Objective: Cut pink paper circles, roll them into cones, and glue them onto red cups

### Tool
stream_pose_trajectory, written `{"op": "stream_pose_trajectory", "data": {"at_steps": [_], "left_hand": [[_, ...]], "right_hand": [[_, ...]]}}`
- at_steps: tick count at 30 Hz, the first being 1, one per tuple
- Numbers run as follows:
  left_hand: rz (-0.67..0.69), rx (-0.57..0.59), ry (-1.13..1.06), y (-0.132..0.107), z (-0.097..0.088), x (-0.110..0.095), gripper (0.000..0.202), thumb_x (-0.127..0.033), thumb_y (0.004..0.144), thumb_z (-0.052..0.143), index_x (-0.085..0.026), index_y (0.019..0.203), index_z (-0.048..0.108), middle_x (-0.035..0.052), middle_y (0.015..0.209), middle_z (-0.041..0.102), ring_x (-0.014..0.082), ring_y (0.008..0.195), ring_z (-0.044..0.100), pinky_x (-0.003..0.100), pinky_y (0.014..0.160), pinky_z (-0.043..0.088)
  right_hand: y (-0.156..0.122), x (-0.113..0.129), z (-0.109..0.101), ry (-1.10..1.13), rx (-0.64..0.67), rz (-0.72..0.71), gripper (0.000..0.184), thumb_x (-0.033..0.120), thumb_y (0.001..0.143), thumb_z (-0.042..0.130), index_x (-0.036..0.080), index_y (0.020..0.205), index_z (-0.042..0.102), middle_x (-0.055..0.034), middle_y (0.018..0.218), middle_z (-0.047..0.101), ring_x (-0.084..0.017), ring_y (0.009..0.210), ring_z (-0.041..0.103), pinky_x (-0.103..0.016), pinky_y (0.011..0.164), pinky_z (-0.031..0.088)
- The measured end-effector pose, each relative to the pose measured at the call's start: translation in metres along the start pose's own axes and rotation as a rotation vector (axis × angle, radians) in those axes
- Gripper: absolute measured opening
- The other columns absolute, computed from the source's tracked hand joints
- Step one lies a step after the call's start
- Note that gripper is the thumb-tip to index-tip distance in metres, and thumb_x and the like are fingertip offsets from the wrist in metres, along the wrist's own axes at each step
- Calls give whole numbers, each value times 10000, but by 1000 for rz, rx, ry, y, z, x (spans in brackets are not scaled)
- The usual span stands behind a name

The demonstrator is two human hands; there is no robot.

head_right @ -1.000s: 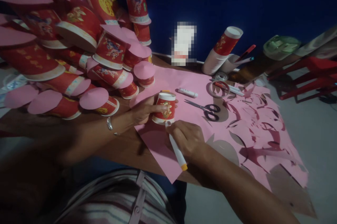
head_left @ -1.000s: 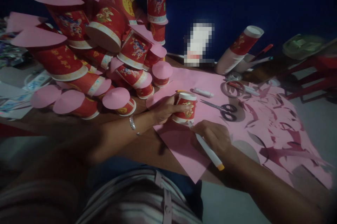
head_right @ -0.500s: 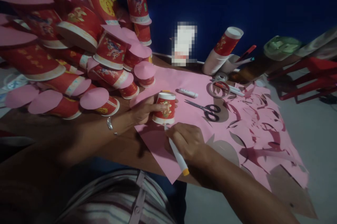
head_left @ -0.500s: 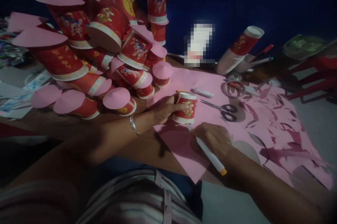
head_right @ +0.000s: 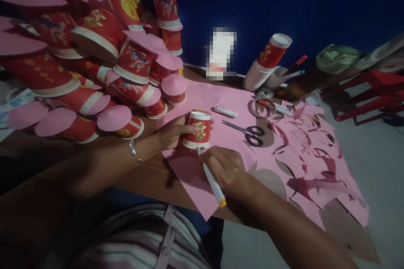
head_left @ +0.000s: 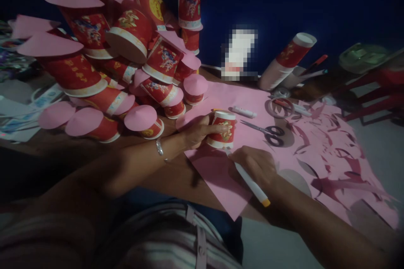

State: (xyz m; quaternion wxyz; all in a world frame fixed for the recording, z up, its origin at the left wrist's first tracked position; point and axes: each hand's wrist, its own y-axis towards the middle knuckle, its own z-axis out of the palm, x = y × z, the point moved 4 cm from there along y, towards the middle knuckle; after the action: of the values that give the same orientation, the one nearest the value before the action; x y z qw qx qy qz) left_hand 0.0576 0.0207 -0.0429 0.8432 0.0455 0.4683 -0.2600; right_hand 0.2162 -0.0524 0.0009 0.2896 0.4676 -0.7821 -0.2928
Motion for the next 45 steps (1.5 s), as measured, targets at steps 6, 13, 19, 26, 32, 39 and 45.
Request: {"op": "stream_pose_trajectory", "data": {"at_steps": [6, 13, 19, 26, 32, 39, 45], "left_hand": [[0, -1, -33, 0, 2, -1, 506, -286, 698, 891, -157, 1144, 688, 140, 1158, 744, 247, 999, 709, 391, 870, 577], [-5, 4, -33, 0, 3, -2, 539, -268, 690, 891, -173, 1176, 679, 128, 1167, 742, 260, 1030, 707, 404, 894, 561], [-14, -7, -18, -1, 3, -2, 519, -280, 708, 883, -168, 1171, 677, 139, 1181, 733, 263, 1039, 699, 396, 875, 563], [-17, -6, -8, -1, 2, -1, 515, -292, 705, 886, -175, 1163, 682, 129, 1174, 731, 242, 1019, 690, 379, 856, 560], [-8, -4, 9, -1, 2, -1, 490, -289, 699, 885, -166, 1138, 704, 105, 1111, 739, 219, 981, 689, 369, 889, 543], [-2, -18, -5, 0, 1, 2, 531, -255, 681, 894, -176, 1160, 679, 91, 1103, 731, 226, 1001, 687, 393, 917, 541], [-3, -4, 34, -1, 1, 1, 542, -275, 694, 888, -177, 1182, 671, 106, 1134, 729, 247, 1043, 691, 402, 934, 529]], "right_hand": [[1, -1, -3, -43, 26, 1, 137, 46, 879, 650, 155, 941, 595, -11, 739, 652, -129, 594, 594, -256, 534, 448], [3, -1, -3, -58, 32, 37, 169, 25, 881, 607, 186, 903, 564, 26, 670, 578, -110, 544, 502, -263, 511, 385], [6, 2, -8, -2, 18, 27, 170, 20, 873, 604, 184, 892, 563, 25, 666, 556, -113, 537, 479, -272, 486, 369], [2, 5, -3, 19, 48, 12, 158, 44, 912, 604, 193, 863, 583, 16, 686, 582, -117, 559, 496, -264, 531, 419], [1, 3, 0, 10, 31, -20, 143, 33, 883, 651, 159, 920, 595, 5, 712, 597, -126, 591, 524, -268, 553, 436], [-3, 0, 4, -51, -15, -21, 119, 75, 917, 643, 179, 919, 585, 22, 694, 573, -119, 568, 485, -263, 539, 410], [4, 2, 3, 23, 35, -53, 135, 41, 913, 624, 151, 984, 590, -9, 727, 613, -139, 593, 540, -270, 550, 436]]}}
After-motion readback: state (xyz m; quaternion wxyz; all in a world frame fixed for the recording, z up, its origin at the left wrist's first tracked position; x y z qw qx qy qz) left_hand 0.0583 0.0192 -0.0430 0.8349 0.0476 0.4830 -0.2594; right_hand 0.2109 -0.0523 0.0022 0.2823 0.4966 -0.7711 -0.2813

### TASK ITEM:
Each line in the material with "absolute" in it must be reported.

### REPLY TO THE EXERCISE:
- Gripper: absolute measured opening
- The other columns absolute, computed from the source's tracked hand joints

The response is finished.